Donated organs have saved the lives of many; most of us would gratefully receive a heart or kidney, and many of us willingly identify ourselves as potential donors for organs that can be used to restore health and life. It does not seem to be widely known, however, that there is a pressing need for donated postmortem brains—not for transplantation, which exists only in the realm of science fiction, but for research.
Even assuming an awareness of the need for human brain tissue, the notion of donating the brain after death gives many pause. This is perhaps because identity, our sense of self, resides in our brains, not our kidneys. But this squeamishness is unfortunate. Compared to what we know about the heart or the kidney, it’s humbling to realize how little we know about our brains. Basic facts, like the number of cell types, the wiring diagram, and the mechanisms of memory or mood remain mysteries with too many clues that so far are eluding our ability to put them all together into an overall understanding of brain function.
The mysteries of the brain are profound when we focus on disorders. When we talk about cardiac arrhythmias, we have a clear idea of the circuit involved and the source of the irregular heartbeat. It’s easy enough to talk about mental disorders as brain disorders or brain circuit problems. But do we really understand the circuitry for depression or psychosis or autism? Not by a long shot.
This lack of knowledge is especially remarkable because the last decade has been a golden age for neuroscience. The brains of invertebrates and some vertebrates have been carefully mapped and tools like optogenetics (which can be used to manipulate circuits) have given us a deeper understanding of the link between brain anatomy and brain function. Studies of genetically engineered mice have provided a precise molecular neuroanatomy that can be linked to function. We can learn a lot from studying mice, but what makes us human includes the parts of the brain that mice lack.
In fact, recent studies have revealed that the human brain is unique even at the most molecular level. For example, we know that experience is processed in the brain via epigenetics: with experience or learning, proteins bind to the genome in such a way that they turn on or turn off specific genes. Lister and colleagues recently reported that the mechanisms for epigenetics in the human brain appear to be different from those in any other organ.1 “Exceptionalism” is showing up more and more in brain studies: more of the genome is expressed in the brain than in any other organ, the brain develops faster than any other organ, the brain consumes more energy than any other organ. But much of what makes the human brain exceptional remains a mystery.

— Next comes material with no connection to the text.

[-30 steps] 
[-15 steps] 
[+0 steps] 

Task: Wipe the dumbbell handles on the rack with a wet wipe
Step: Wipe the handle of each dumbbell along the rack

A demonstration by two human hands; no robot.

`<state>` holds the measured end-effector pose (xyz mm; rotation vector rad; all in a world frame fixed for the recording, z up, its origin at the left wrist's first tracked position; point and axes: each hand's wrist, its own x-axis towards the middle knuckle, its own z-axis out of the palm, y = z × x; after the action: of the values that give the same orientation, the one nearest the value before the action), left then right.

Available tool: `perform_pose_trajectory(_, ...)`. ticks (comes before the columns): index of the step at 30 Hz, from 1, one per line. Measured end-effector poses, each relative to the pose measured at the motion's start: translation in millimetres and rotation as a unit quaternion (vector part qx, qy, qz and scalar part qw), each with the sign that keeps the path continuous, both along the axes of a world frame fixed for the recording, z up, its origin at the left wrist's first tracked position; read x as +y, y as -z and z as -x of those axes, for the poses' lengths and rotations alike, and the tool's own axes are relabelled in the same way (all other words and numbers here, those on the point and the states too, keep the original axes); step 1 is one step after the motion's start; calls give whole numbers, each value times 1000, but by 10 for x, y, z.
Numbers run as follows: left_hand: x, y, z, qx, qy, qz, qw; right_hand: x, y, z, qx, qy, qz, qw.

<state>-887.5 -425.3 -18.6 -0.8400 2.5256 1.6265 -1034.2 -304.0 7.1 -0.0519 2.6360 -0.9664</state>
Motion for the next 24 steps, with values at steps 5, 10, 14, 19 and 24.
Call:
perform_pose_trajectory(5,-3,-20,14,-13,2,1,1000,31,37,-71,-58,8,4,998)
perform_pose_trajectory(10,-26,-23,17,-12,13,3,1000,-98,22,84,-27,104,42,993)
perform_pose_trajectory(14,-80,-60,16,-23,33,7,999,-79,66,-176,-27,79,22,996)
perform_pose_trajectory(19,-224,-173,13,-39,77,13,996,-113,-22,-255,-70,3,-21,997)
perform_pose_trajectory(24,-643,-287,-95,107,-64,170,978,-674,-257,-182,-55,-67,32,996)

New tools like CLARITY, which allows study of 3-dimensional neuroanatomy, and the Human Connectome , which reveals the functional connections, promise to give us a new picture of the human brain, both in health and disease.2 The problem now is that we don’t have the brains to study. Yes, we have volunteers for “in vivo” studies using imaging techniques like functional MRI, but we lack donations of post-mortem brain for “ex vivo” studies which provide the most detailed anatomy. Relative to the many thousands of healthy and diseased hearts and kidneys that have been studied, there are a tiny number of brains donated from people who died with depression, psychosis, or autism. To make progress on brain disorders, we need brains.
This week, NIMH, along with the Eunice Kennedy Shriver National Institute of Child Health and Human Development and the National Institute of Neurological Disorders and Stroke, announced the NIH NeuroBioBank initiative, creating a new framework to collect, process, and store human brain tissue. Brains have been collected in the past, but by individual labs for individual disorders. The NIH NeuroBioBank is a strategy to collect tissue for many disorders and create a registry that will allow any scientist with a pressing question to have access to the tissue needed to find an answer. Data and tissue sharing have already transformed genomics. Sharing brain tissue is more complicated because, unlike DNA which can be replicated, the brain resource is not renewable. That’s why we need numbers.
We know this will not be easy. No one is lining up to donate brains the way they donate other organs or blood. But there is no other way. Blood cells are a wholly inadequate surrogate for learning about brain cell function, stem cells are promising but have not yet given us the complex connectivity of brain circuits, and brain imaging lacks the resolution we need to fully understand the biology of brain disorders. Brain donation is unpopular but it is critically important for scientists to understand autism, schizophrenia, depression, and other brain disorders. If we think these are brain disorders, it’s time to study the brain.
1 Lister R, et al. Global epigenomic reconfiguration during mammalian brain development . Science 2013 Aug 9;341(6146):1237905. doi: 10.1126/science.1237905. Epub 2013 Jul 4.
2 Chung K, et al. Structural and molecular interrogation of intact biological systems . Nature 2013 May 16;497(7449):332-7. doi: 10.1038/nature12107. Epub 2013 Apr 10.